Dans le classement des IP uniques excluent le plus grand nombre de fois arrivent en tête et dans l’ordre des IP d’origine néerlandaise, russe, anglaise et états-unienne. S’en suivent quelques IP turques, panaméennes, seychelloises, chinoises, hongkongaises, australiennes et européennes.
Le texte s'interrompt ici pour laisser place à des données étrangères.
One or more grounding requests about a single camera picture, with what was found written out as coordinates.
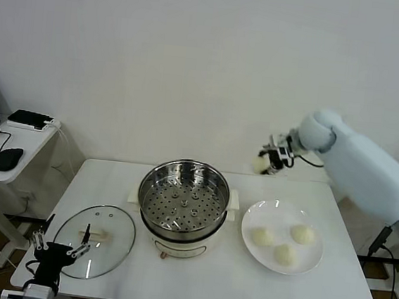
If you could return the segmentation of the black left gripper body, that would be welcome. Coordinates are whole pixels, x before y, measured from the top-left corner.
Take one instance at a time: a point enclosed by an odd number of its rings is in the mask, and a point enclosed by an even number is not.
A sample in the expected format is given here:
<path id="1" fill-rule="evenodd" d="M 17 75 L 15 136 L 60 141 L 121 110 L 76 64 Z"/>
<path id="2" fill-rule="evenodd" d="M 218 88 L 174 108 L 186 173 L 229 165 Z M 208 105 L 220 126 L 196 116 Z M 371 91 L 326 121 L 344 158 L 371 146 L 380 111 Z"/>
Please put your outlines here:
<path id="1" fill-rule="evenodd" d="M 39 266 L 33 276 L 33 283 L 57 286 L 62 268 L 72 264 L 72 258 L 67 254 L 68 252 L 72 252 L 72 247 L 55 242 L 48 242 L 47 248 L 36 248 L 34 257 L 39 262 Z"/>

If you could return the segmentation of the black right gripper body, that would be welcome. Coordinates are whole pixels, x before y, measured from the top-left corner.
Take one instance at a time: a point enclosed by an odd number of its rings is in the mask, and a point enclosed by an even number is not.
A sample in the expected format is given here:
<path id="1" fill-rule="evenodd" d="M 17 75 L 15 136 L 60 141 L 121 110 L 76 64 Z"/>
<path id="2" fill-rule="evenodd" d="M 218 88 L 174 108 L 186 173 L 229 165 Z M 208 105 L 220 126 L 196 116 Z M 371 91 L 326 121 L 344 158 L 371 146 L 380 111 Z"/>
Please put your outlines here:
<path id="1" fill-rule="evenodd" d="M 293 139 L 289 134 L 279 134 L 277 139 L 272 137 L 272 143 L 277 146 L 277 151 L 270 156 L 270 162 L 279 169 L 289 169 L 294 166 L 295 155 L 292 149 Z"/>

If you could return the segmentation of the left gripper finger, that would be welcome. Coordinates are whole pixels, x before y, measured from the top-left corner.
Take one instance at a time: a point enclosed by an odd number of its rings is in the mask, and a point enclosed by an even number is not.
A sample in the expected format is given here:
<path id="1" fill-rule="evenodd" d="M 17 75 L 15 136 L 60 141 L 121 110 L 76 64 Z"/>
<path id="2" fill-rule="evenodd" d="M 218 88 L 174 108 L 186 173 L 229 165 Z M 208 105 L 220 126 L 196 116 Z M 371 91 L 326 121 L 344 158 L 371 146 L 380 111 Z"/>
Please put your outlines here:
<path id="1" fill-rule="evenodd" d="M 48 218 L 48 220 L 45 221 L 45 223 L 43 223 L 43 225 L 40 226 L 40 228 L 38 230 L 35 230 L 32 232 L 31 243 L 35 250 L 43 250 L 44 249 L 45 233 L 48 230 L 50 223 L 52 223 L 54 217 L 55 217 L 55 214 L 52 214 Z"/>
<path id="2" fill-rule="evenodd" d="M 87 253 L 91 247 L 91 245 L 89 244 L 89 240 L 90 240 L 90 232 L 91 232 L 91 224 L 87 225 L 87 228 L 83 234 L 83 238 L 81 240 L 81 245 L 74 249 L 74 250 L 69 250 L 67 255 L 69 255 L 72 258 L 77 258 L 79 259 L 82 255 L 84 255 L 85 253 Z"/>
La majorité des IP de ce classement demeure d’origine états-unienne et néerlandaise. Je note que même si quelques IP russes arrivent en tête, elles sont très peu présentes dans le classement. D’autant qu’après une brève recherche au sujet des 3 premières, il semble que la première IP russe du classement appartienne à une entreprise d’électronique taïwanaise ! Cette même entreprise semble être également liée à l’IP néerlandaise arrivant en tête de classement ! Cette dernière IP renvoyant désormais des informations de WHOIS la rattachant à la Russie mais avec une adresse d’enregistrement à Chypre ! Tout est fait pour brouiller les pistes, à l’instar des procédés d'”optimisation” ou d’évasion fiscale.

Bilan

L’expérience confirme qu’un serveur exposé au Web, même anonymement, est l’objet de requêtes continuelles et qu’il est essentiel de se préoccuper de sa sécurisation sans laquelle on peut s’attendre, un jour ou l’autre, à une mauvaise surprise. Mon analyse s’est cantonnée à la surveillance des ports 80 et 443 mais on pourrait tout autant se pencher sur les activités des ports SSH, FTP ou RDP qui sont également très sollicités. Cette exercice donne la mesure des risques encourus par les serveurs professionnels et grand public dans le monde.